Affiliations: Department of Chemical Engineering, The Pennsylvania State University, University Park, PA 16802, USA
Note: [] Accepted by: G.W. Schmid-Schönbein
Abstract: Porcine blood was used to examine the relationship between hematocrit levels and wall shear rate patterns in straight and curved artery models under fixed oscillatory flow conditions characteristic of larger arteries. It is demonstrated that porcine blood models both the viscous and elastic components of the 2 Hz complex viscosity of human blood quite accurately over a broad range of shear rates (1–1000 s−1) and hematocrits (20% - 80%). For a fixed oscillatory flow waveform (Poiseuille peak shear rate = 168 s−1; mean shear rate 84 s−1), increases in hematocrit produced a decrease in the peak wall shear rate in both the straight and curved artery models and a corresponding decrease in wall shear rate reversal on the inside wall of the curved artery model.
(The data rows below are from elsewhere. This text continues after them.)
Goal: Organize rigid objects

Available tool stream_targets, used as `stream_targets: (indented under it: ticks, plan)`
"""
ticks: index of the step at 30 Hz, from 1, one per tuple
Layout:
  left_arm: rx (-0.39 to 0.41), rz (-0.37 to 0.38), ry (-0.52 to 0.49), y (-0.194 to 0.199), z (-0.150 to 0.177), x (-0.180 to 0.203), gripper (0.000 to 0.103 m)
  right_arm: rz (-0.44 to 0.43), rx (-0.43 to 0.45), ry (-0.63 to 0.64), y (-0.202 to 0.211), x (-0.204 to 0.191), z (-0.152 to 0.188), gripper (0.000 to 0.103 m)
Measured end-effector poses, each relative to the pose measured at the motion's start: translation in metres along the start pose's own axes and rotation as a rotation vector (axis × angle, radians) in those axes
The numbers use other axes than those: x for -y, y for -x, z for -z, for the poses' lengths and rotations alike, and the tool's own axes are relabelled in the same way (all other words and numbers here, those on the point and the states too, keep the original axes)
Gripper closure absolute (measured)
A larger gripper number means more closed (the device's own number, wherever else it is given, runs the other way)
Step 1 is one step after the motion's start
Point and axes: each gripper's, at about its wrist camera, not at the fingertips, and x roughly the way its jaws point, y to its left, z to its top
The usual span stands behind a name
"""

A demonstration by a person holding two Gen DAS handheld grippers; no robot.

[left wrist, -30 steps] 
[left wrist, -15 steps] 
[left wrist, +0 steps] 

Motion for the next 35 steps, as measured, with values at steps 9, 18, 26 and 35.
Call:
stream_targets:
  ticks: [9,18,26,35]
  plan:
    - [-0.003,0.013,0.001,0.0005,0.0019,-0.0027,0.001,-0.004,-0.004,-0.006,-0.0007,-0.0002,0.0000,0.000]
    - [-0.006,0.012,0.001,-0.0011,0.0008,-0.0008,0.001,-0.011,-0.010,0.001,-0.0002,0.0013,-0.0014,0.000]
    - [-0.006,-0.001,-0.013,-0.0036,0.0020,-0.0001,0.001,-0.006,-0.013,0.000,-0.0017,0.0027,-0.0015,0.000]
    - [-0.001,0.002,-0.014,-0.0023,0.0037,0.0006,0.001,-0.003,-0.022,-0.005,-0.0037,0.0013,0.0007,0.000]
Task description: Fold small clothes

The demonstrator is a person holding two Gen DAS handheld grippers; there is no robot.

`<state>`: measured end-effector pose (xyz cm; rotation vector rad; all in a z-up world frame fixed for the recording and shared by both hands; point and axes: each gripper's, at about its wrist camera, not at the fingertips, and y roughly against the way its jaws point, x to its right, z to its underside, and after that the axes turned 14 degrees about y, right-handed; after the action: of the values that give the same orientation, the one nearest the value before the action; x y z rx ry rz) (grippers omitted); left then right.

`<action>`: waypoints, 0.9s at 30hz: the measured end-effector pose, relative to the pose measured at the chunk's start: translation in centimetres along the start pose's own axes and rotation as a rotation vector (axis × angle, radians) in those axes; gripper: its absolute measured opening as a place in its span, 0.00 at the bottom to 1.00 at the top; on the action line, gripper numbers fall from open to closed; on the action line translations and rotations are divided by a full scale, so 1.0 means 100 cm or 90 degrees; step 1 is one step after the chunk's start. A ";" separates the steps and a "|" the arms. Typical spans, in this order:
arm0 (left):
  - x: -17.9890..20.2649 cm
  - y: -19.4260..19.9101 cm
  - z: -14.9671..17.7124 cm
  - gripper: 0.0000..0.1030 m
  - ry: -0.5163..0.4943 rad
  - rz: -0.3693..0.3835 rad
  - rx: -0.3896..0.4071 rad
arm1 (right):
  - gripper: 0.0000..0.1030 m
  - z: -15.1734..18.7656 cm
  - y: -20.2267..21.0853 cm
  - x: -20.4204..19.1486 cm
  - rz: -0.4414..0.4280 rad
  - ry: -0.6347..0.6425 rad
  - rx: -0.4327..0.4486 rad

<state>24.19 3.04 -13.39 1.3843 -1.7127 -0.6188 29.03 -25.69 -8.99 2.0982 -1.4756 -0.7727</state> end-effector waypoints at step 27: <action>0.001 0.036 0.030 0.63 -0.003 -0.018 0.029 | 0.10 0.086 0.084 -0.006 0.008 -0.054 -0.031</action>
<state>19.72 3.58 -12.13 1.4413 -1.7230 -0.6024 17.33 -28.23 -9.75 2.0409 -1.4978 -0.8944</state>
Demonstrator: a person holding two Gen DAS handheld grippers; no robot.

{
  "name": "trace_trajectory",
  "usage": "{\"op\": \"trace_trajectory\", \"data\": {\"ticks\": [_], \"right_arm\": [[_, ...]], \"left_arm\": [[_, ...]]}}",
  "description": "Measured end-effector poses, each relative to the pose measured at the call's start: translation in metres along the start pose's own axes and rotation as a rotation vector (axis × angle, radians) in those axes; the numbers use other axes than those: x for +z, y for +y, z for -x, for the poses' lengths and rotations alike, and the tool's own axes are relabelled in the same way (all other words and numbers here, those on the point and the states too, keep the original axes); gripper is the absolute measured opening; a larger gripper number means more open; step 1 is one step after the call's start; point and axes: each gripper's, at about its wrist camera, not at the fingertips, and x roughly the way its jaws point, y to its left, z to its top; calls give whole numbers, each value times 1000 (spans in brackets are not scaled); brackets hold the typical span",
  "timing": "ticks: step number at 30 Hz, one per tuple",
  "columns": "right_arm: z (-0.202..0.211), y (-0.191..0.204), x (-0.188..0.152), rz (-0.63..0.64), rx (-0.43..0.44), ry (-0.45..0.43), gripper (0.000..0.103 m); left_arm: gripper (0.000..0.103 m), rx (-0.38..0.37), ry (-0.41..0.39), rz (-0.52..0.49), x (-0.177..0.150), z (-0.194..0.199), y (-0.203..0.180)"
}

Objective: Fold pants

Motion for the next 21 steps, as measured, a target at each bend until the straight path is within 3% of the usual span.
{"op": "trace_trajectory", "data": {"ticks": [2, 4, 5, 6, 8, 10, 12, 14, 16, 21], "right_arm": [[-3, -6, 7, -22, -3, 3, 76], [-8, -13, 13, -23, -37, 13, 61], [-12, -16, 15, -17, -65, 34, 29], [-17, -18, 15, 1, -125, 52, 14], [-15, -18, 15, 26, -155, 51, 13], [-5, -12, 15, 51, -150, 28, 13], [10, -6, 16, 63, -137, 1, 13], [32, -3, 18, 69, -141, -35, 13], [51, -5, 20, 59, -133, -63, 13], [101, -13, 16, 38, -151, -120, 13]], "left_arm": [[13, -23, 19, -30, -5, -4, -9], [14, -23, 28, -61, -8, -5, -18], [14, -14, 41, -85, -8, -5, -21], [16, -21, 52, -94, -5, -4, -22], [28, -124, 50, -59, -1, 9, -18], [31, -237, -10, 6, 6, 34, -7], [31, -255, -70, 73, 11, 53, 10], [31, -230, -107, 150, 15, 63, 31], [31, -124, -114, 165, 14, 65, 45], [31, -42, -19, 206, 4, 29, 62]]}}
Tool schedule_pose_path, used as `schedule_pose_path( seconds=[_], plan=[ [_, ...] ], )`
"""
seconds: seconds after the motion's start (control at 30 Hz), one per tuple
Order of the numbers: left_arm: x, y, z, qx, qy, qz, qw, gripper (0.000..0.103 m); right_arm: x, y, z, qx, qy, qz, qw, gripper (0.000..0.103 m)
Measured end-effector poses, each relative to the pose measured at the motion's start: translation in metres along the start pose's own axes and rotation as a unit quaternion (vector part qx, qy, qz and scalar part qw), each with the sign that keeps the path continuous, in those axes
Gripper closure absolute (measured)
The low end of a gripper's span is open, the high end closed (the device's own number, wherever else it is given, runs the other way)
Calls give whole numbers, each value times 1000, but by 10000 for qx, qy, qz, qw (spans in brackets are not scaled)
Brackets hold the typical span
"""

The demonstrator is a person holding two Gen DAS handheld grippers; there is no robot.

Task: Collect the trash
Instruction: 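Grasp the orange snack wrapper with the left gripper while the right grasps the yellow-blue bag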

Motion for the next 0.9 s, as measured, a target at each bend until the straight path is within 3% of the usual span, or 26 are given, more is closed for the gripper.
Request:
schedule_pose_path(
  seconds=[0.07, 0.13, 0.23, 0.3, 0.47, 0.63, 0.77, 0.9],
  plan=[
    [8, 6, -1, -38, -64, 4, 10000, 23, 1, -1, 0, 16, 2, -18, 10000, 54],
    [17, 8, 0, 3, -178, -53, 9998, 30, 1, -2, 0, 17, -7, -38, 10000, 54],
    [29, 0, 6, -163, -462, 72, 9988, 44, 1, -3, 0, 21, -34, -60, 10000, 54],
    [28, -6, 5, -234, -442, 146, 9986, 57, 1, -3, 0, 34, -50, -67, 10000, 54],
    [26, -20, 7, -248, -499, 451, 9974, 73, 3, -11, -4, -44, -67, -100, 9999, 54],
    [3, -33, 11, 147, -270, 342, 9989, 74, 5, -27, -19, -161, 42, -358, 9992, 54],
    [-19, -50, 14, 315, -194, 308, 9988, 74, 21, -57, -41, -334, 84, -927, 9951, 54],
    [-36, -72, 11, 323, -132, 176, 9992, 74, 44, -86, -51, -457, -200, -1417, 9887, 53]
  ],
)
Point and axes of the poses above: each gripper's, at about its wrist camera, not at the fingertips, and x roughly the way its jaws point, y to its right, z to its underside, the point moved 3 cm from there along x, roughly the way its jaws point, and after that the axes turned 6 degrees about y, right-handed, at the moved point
The same trends were also observed for oscillatory flows of aqueous glycerin solutions of increasing viscosity in the range of viscosity of the blood samples tested. Aqueous glycerin solutions produced wall shear rate waveforms of the same magnitude and shape as the porcine blood. This indicates that variations in the shear rate, and therefore the shear stress, were caused primarily by changes in the viscous and not the elastic properties of blood. The results suggest that simple Newtonian fluids may be sufficient for in vitro determination of the first order effects to be expected of human blood flow in large vessels having complex geometries and shear rates in or above the range of the present study.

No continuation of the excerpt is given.